From 6bcad66c6e6f1af7f26f5a2c8314f139c7038bdb Mon Sep 17 00:00:00 2001
From: Nicolas Patry <patry.nicolas@protonmail.com>
Date: Fri, 9 Aug 2024 12:31:08 +0200
Subject: [PATCH] Using an enum for flash backens
 (paged/flashdecoding/flashinfer)

---
 backends/v3/src/backend.rs                    | 10 +++----
 launcher/src/main.rs                          |  2 +-
 router/src/infer/v2/scheduler.rs              | 11 +++----
 router/src/lib.rs                             | 29 +++++++++++++++++++
 .../layers/attention/common.py                |  4 +--
 .../layers/attention/cuda.py                  | 11 ++++---
 .../layers/attention/rocm.py                  |  4 +--
 .../models/flash_causal_lm.py                 | 11 ++++---
 .../text_generation_server/models/globals.py  | 10 ++-----
 9 files changed, 58 insertions(+), 34 deletions(-)

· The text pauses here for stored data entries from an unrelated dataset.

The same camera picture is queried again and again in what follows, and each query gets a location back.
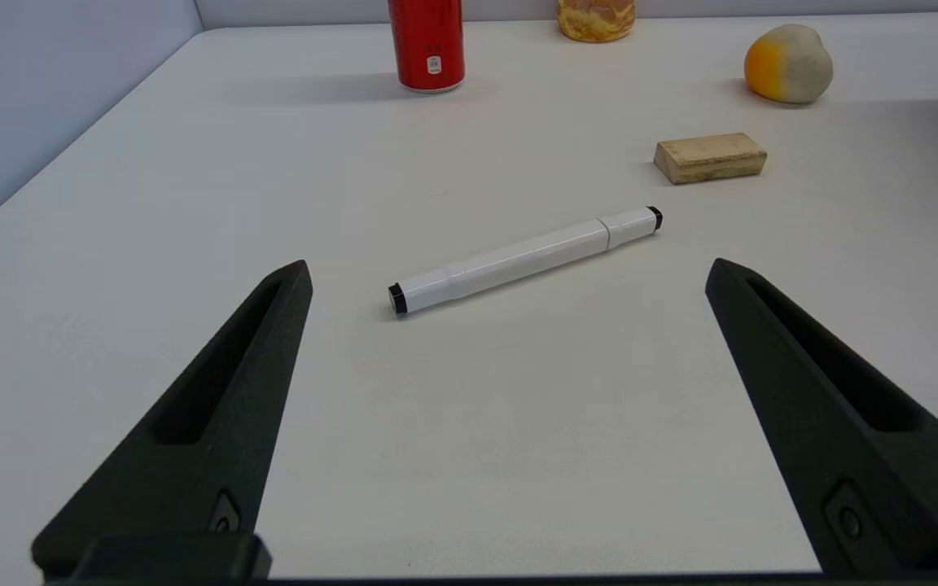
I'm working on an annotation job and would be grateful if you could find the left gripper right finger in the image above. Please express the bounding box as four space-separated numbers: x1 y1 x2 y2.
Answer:
704 258 938 575

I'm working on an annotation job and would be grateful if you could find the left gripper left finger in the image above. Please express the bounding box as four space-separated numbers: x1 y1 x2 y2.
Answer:
32 259 313 582

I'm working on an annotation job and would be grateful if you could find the white marker with black caps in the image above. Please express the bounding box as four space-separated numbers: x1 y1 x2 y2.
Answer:
388 206 664 316

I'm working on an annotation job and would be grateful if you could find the small wooden block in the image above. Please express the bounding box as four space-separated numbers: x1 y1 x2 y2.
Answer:
653 133 768 186

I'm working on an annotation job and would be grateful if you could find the yellow grey round fruit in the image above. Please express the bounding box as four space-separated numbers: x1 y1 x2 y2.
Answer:
743 24 834 105

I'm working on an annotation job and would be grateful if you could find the red soda can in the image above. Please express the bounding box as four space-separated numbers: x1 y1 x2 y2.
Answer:
388 0 467 94

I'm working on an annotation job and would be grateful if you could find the orange pink bun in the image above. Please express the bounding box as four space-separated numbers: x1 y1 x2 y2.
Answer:
556 0 636 43

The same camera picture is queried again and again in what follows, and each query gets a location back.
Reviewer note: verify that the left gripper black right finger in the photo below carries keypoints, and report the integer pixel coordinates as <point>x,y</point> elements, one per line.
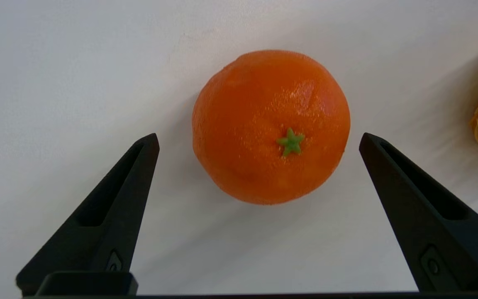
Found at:
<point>430,216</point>

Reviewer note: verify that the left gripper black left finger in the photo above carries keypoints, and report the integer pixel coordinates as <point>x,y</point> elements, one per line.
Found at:
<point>106,216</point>

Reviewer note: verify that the orange fruit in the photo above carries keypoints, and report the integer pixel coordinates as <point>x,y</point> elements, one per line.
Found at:
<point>270,124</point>

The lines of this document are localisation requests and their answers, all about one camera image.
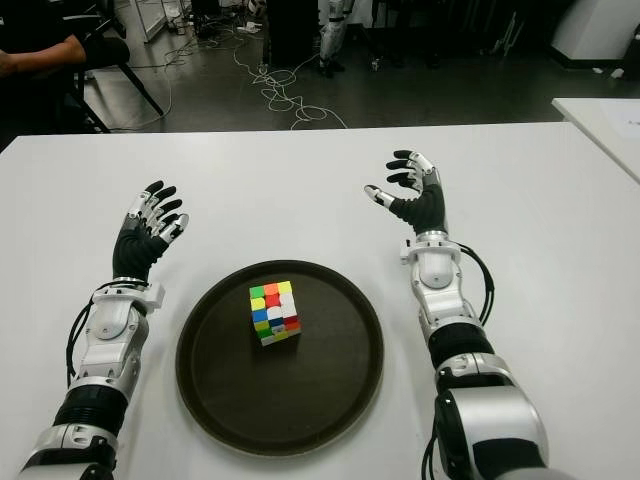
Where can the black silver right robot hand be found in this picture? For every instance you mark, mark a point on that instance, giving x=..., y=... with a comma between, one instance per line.
x=427, y=205

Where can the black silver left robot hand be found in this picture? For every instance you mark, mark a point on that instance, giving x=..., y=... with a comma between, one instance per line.
x=131, y=250

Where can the multicoloured Rubik's cube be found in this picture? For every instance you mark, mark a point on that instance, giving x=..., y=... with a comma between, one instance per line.
x=272, y=315

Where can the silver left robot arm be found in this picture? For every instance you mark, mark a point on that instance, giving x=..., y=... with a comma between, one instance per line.
x=107, y=340

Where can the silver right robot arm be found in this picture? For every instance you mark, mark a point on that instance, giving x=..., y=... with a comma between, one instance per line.
x=450, y=310

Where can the dark brown round plate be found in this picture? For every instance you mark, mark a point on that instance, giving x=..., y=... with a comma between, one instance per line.
x=280, y=395

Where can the white side table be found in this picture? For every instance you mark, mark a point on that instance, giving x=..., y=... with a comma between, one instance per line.
x=600, y=125

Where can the black office chair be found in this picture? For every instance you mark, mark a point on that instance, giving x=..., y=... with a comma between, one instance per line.
x=110, y=50

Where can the black cabinet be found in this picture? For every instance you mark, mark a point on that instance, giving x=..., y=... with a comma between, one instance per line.
x=292, y=30

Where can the small white floor object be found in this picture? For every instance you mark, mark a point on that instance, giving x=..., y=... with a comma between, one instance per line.
x=617, y=73

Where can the white machine housing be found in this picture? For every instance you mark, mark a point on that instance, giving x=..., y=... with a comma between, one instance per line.
x=595, y=30

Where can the person in black shirt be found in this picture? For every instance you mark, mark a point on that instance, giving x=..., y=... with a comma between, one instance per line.
x=30, y=25

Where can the white power strip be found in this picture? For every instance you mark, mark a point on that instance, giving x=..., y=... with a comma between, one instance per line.
x=248, y=26

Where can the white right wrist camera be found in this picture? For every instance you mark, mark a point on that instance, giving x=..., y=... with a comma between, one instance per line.
x=404, y=250

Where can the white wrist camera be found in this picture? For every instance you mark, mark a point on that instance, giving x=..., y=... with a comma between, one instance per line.
x=404, y=250
x=155, y=295

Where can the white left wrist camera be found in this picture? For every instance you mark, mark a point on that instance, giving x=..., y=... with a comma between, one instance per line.
x=155, y=295

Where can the aluminium frame stand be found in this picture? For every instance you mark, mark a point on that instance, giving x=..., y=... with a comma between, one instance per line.
x=150, y=20

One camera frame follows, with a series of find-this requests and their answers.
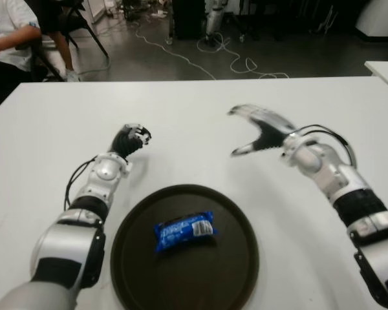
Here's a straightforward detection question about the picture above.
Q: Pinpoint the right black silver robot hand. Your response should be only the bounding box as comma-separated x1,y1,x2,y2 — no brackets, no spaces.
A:
226,103,298,158

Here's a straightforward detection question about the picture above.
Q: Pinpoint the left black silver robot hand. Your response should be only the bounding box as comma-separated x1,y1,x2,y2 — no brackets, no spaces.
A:
109,123,153,159

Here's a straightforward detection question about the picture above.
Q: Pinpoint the blue Oreo cookie packet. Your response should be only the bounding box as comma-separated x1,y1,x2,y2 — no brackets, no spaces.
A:
153,210,219,256

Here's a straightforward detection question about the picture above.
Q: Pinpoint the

diff --git a/backends/v3/src/backend.rs b/backends/v3/src/backend.rs
index 6b3e0526..5c6c2a70 100644
--- a/backends/v3/src/backend.rs
+++ b/backends/v3/src/backend.rs
@@ -6,7 +6,7 @@ use nohash_hasher::IntMap;
 use std::sync::Arc;
 use text_generation_router::infer::{Backend, GeneratedText, InferError, InferStreamResponse};
 use text_generation_router::validation::ValidGenerateRequest;
-use text_generation_router::{FinishReason, PrefillToken, Token};
+use text_generation_router::{FinishReason, PrefillToken, Token, Attention};
 use tokio::sync::mpsc::error::SendError;
 use tokio::sync::{mpsc, Notify};
 use tokio::time::Instant;
@@ -35,12 +35,12 @@ impl BackendV3 {
         window_size: Option<u32>,
         speculate: u32,
     ) -> Self {
-        let flashdecoding = if let Ok(flashdecoding) = std::env::var("FLASH_DECODING") {
-            matches!(flashdecoding.to_lowercase().as_str(), "1" | "true")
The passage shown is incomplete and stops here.